Cette page a été validée par deux contributeurs.

Cependant la mère pleurait de joie en voyant la politesse de l’étranger. Comme nous faisions ceci, un jeune homme approcha : « Fille de Céluta, retire notre enfant ; nous ne séjournerons pas plus longtemps ici et nous partirons au premier soleil. » Je dis alors : « Frère, je te souhaite un ciel bleu, beaucoup de chevreuils, un manteau de castor et l’espérance. Tu n’es donc pas de ce désert ? — Non, répondit le jeune homme, nous sommes des exilés, et nous allons chercher une patrie. » En disant cela le guerrier baissa la tête dans son sein, et avec le bout de son arc il abattait la tête des fleurs. Je vis qu’il y avait des larmes au fond de cette histoire, et je me tus. La femme retira son fils des branches de l’arbre, et elle le donna à porter à son époux. Alors je dis : « Voulez-vous me permettre d’allumer votre feu cette nuit ? — Nous n’avons point de cabane, reprit le guerrier ; si vous voulez nous suivre, nous campons au bord de la chute. — Je le veux bien, » répondis-je, et nous partîmes ensemble.

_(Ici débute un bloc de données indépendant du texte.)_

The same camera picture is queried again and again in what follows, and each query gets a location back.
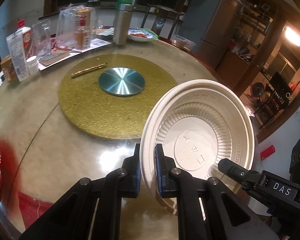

Nous arrivâmes bientôt au bord de la cataracte, qui s’annonçait par d’affreux mugissements. Elle est formée par la rivière Niagara, qui sort du lac Érié et se jette dans le lac Ontario ; sa hauteur perpendiculaire est de cent quarante-quatre pieds. Depuis le lac Érié jusqu’au Saut, le fleuve accourt par une pente rapide, et au moment de la chute c’est moins un fleuve qu’une mer dont les torrents se pressent à la bouche béante d’un gouffre. La cataracte se divise en deux branches et se courbe en fer à cheval. Entre les deux chutes s’avance une île creusée en dessous, qui pend avec tous ses arbres sur le chaos des ondes. La masse du fleuve qui se précipite au midi s’arrondit en un vaste cylindre, puis se déroule en nappe de neige et brille au soleil de toutes les couleurs ; celle qui tombe au levant descend dans une ombre effrayante ; on dirait d'une colonne d’eau du déluge. Mille arcs-en-ciel se courbent et se croisent sur l’abîme. Frappant le roc ébranlé, l’eau rejaillit en tourbillons d’écume, qui s’élèvent au-dessus des forêts comme les fumées d’un vaste embrasement. Des pins, des noyers sauvages, des rochers taillés en forme de fantômes, décorent la scène. Des aigles entraînés par le courant d’air descendent en tournoyant au fond du gouffre, et des carcajous se suspendent par leurs queues flexibles au bout d’une branche abaissée pour saisir dans l’abîme les cadavres brisés des élans et des ours.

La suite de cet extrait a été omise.